S'agissant précisément de l'exercice du droit d'amendement, on doit relever que 900 amendements ont été déposés sur le texte. Comme 57 d'entre eux ont été retirés avant la séance, 843 amendements étaient à examiner. 160 d'entre eux ont été déclarés irrecevables et 81 sont tombés en raison de l'ordre de la discussion. Au total, le Sénat a examiné 682 amendements et en a adopté 132, à savoir 43 amendements de la commission des affaires sociales, 43 amendements des commissions saisies pour avis, 17 amendements du groupe socialiste, 5 du groupe CRC, 16 du groupe UC-UDF, 6 du groupe UMP et 1 du groupe RDSE.

Sur les 160 amendements qui ont été écartés des débats comme irrecevables, 52 l'ont été par application de l'article 40 de la Constitution, conformément à la position de la commission des finances, du contrôle budgétaire et des comptes économiques de la nation, et sans que les saisines ne contestent précisément le bien-fondé de la mise en oeuvre de cette procédure.

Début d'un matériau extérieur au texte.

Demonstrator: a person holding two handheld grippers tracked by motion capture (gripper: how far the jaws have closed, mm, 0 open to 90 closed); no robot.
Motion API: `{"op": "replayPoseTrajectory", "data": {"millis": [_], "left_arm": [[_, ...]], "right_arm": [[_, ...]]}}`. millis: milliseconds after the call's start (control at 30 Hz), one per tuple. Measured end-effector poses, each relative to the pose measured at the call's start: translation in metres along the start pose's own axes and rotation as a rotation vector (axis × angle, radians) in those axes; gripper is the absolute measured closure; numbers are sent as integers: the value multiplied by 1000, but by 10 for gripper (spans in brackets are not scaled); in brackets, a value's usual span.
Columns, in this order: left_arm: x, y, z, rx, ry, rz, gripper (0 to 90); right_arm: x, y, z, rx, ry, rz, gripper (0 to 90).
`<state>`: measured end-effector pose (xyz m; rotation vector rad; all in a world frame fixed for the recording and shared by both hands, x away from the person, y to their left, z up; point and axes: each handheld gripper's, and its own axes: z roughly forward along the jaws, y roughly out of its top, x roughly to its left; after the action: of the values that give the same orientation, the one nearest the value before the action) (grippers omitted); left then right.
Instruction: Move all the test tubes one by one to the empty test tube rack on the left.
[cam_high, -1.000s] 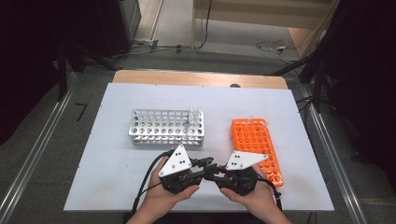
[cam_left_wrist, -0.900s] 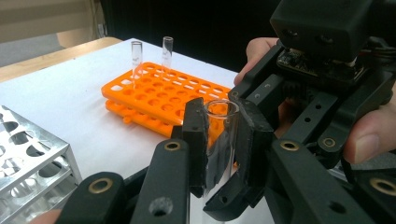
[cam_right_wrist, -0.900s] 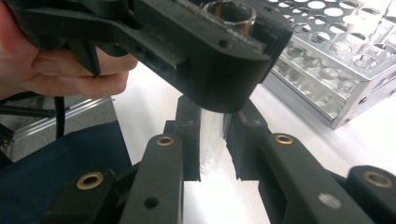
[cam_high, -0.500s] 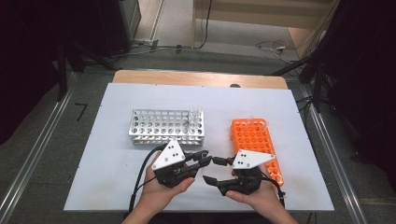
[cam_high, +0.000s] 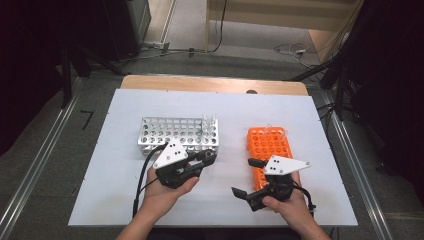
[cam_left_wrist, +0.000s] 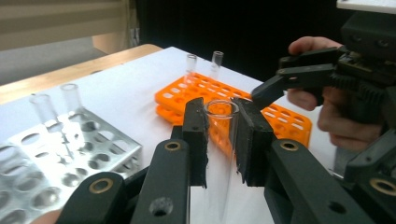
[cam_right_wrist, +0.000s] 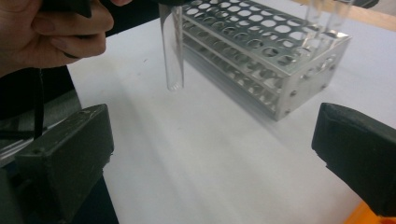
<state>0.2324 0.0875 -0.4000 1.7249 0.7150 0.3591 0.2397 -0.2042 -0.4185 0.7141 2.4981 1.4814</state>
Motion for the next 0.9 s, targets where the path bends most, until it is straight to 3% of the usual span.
{"op": "replayPoseTrajectory", "data": {"millis": [167,900], "left_arm": [[13,4,-2,2,29,-4,756],[66,17,17,-11,140,-26,756]], "right_arm": [[-10,-4,-11,-10,-53,18,0],[-40,-38,-42,-34,-134,88,0]]}}
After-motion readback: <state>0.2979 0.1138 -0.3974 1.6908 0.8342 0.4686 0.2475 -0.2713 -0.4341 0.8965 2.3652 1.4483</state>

2 amendements ont été écartés en vertu du deuxième alinéa de l'article 44 du règlement du Sénat, au motif qu'ils étaient contraires à l'article 3 de la Constitution.

28 sous-amendements ont été écartés par application du deuxième alinéa de l'article 44 de la Constitution, qui permet au Gouvernement de s'opposer à l'examen de tout amendement qui n'a pas été antérieurement soumis à la commission. Ces 28 sous-amendements ont été déposés en bloc en séance publique alors que l'amendement no 63 sur lequel ils entendaient se greffer, qui avait été déposé deux jours auparavant, avait déjà été appelé par le président de séance. Ils n'ont pas été soumis à la commission et le Sénat a admis, par scrutin public, l'applicabilité de l'article 44, alinéa 2, aux sous-amendements. Au surplus, ces sous-amendements reprenaient des amendements qui avaient été précédemment écartés et qui ne présentaient pas de lien avec le texte de l'amendement sur lequel ils entendaient se greffer. Deux d'entre eux reprenaient des amendements qui avaient été écartés par application de l'article 40 de la Constitution et les autres dépassaient le cadre du sous-amendement dans la mesure où ils ne s'appliquaient pas au texte de l'amendement no 63 qu'ils prétendaient compléter.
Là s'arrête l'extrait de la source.